Je n’ai pas compris à temps que tu ne pouvais pas m’offrir ce que
je recherchais, et maintenant je n’ai plus qu’à porter le blâme sur moi
d’avoir été si stupide et de m’être fait des espoirs sans avoir une raison
valable pour… en continuant à alimenter mes sentiments en souffrance fraîche
chaque fois que tes prunelles couleur crépuscule incendient ma peau
et que je tombe au sol en découvrant ta photo dans les journaux, tes
frasques qui défrayent la chronique, avec seuls mes genoux
pour me permettre de ne pas tomber plus bas…
Et ça fait mal, crois-moi, une lame… enfoncée loin dans mon âme.
Regarde, en toi… même pas l’ombre d’une larme.

"Don't... cry for me,
Next door neighbour..."
[Embry]
Mon trouble est si grand que je ne me reconnais plus.

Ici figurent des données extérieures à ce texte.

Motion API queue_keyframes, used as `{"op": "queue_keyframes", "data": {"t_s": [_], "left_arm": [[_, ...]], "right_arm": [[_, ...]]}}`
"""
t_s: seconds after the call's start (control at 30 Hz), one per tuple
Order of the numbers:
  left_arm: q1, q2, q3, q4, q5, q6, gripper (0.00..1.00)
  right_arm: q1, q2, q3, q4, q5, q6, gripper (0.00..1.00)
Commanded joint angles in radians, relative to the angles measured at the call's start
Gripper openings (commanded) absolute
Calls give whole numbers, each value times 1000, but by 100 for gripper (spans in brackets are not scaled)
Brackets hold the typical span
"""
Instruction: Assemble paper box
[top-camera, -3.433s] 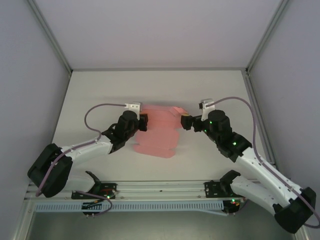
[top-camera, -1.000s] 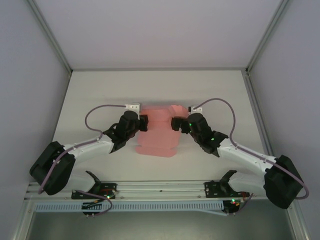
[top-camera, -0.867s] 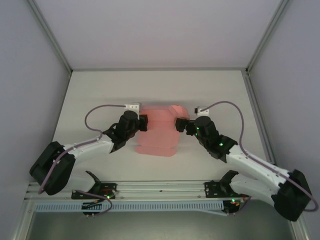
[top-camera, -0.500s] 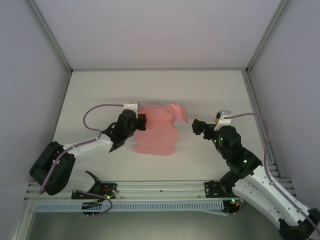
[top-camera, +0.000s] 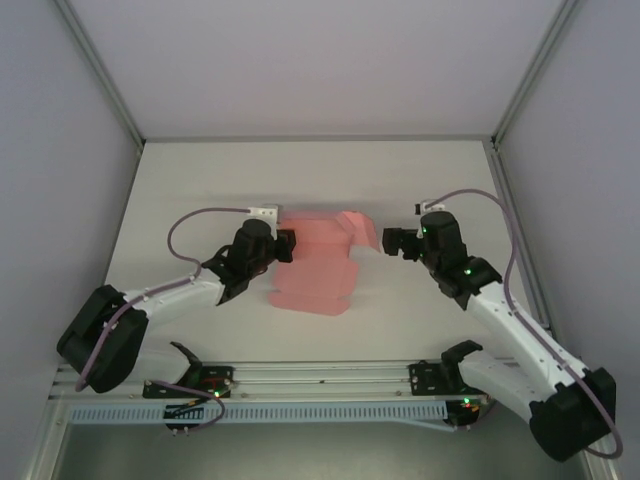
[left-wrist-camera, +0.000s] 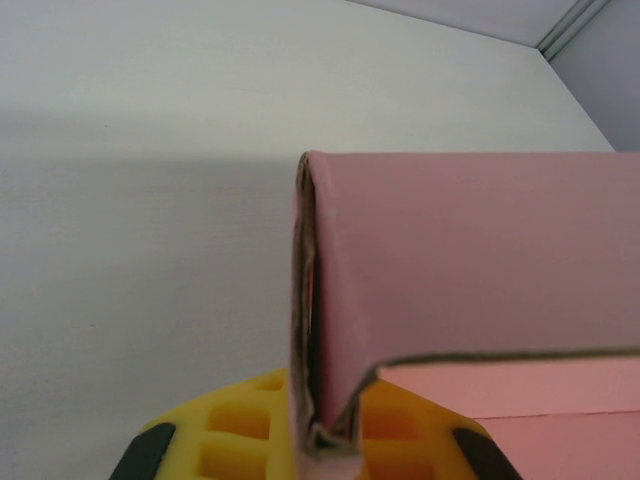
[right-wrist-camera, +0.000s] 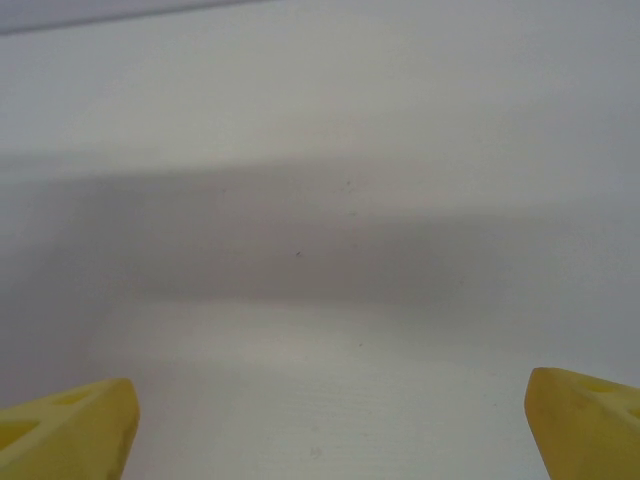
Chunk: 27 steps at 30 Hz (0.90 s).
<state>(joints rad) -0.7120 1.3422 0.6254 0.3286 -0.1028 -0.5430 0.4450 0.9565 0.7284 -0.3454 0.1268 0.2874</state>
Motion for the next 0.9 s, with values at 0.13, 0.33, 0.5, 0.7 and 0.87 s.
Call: {"op": "queue_keyframes", "data": {"t_s": [0.13,0.33,0.5,0.7,0.87], "left_arm": [[6,-23,-4,28,14,12,0],[5,-10,3,29,15,11,0],[5,-5,7,27,21,9,0],[5,-7,8,23,25,11,0],[6,-5,7,10,6,8,0]], "right_arm": [[-5,90,52,64,-401,-117,94],[11,118,38,149,-542,-99,92],[44,180,61,171,-537,-105,90],[92,248,99,205,-497,-122,83],[116,256,137,161,-450,-127,82]]}}
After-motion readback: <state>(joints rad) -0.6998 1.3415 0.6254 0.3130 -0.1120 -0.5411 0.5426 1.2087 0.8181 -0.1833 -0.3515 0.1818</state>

Je me perds dans un dédale de pensées contradictoires et m’inflige une
longue torture en affrontant ton regard déçu chaque jour. Tes yeux d’un
bleu limpide, autrefois si rieurs, chaleureux, et grand ouverts dès que
je m’approchais de toi pour embrasser ton cou tout en passant ma main dans
tes cheveux, me toisent aujourd’hui avec une froideur renforcée par ta
méfiance et ta rancune qui me donne envie de m’effondrer chaque fois que
je me dis que je suis un putain de connard d’anéantir tes idéaux
d’optimiste en t’évitant.
Effrayé par la tendresse de tes gestes, je nous ai volontairement fait souffrir…
et me suis tordu de douleur en constatant que si ta peine me lacérait
le cœur, la mienne me clouait au sol, faisant ressortir tout le rouge de
cette passion qui n’a pas eu le temps d’être consumée en se déversant
à flots par mes pauvres yeux cernés de rouge.